Likewise, the concept represented by node A.1.a is narrower than
the concept represented by the node A.1 (and narrower than the
concept represented by the node A.) (For shorthand, we sometimes
refer to a concept represented by a node "x" as, merely, "concept
x.")
[0054] FIG. 6 is not meant to imply a particular required specific
organization of concepts in an ontology, only that the
relationships (in a patent claim scope sense) between the concepts
represented by the ontology are determinable, whatever the
particular organization of the concepts. For example, the Mahesh
article discusses (albeit, in a different context) various ontology
organization and practical considerations with respect to such
organizations. See the Mahesh article, which discusses ontologies
with nodes that have a highly-populated internal structure, and
which also mentions ontologies with relatively sparse nodes.
[0055] Now, with reference to FIG. 6, we revisit the uses of the
ontology illustrated in FIG. 3, 4 and 5. Taking FIG. 3 first, the
portions of a claim are mapped to the ontology 300. Taking the FIG.

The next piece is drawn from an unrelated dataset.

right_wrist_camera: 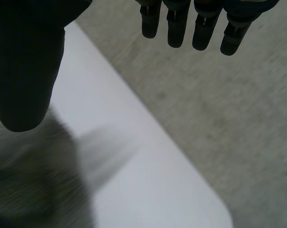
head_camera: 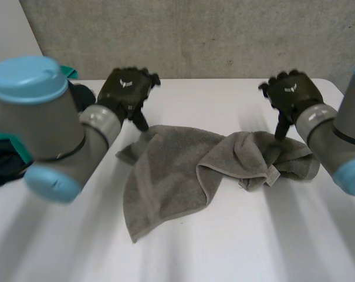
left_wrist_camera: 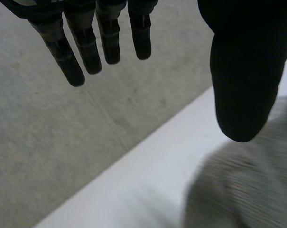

6 broad example ontology 600, and considering only one element of
the claim for ease of illustration, we suppose for the purpose of
illustration that a claim element under consideration maps to
concept A.3 in the ontology 600. We further suppose that a portion
of the instance under study maps to concept A.3.a.1. Since the
concept A.3 is broader than the concept A.3.a.i, the portion of the
instance under study (considered in isolation from the other
portions) is "covered" by the claim element that maps to the
broader concept A.3.
[0056] With regard to FIG. 4, as with the discussion relative to
FIG. 3, considering only one element of a claim for initial ease of
illustration, we suppose for the purpose of illustration that the
claim element under consideration maps to concept A.3 in the
ontology 600. We further suppose that a portion of a prior art
instance maps to concept A.3.a.i. Since the concept A.3 is broader
than the concept A.3.a.i, the portion of the prior art instance is
covered by the claim element that maps to concept A.3 (again,
taking the claim element in isolation). Depending on whether/how
other portions of the prior art instance are covered by the other
claim elements, a patentability/validity determination is made with
respect to that prior art instance.
[0057] With respect to formulating patent claims, as broadly
illustrated in FIG. 5, on an individual element basis (i.e.,
assuming for all other claim elements, other than a particular
claim element being formulated, the concept to which that claim
element maps coincides with a concept to which a portion of the
prior art instance maps), a relevant inquiry is how broadly the
particular claim element can be formulated without mapping to a
concept that is broader than or equal in scope to the concept to
which a portion of the prior art instance corresponds.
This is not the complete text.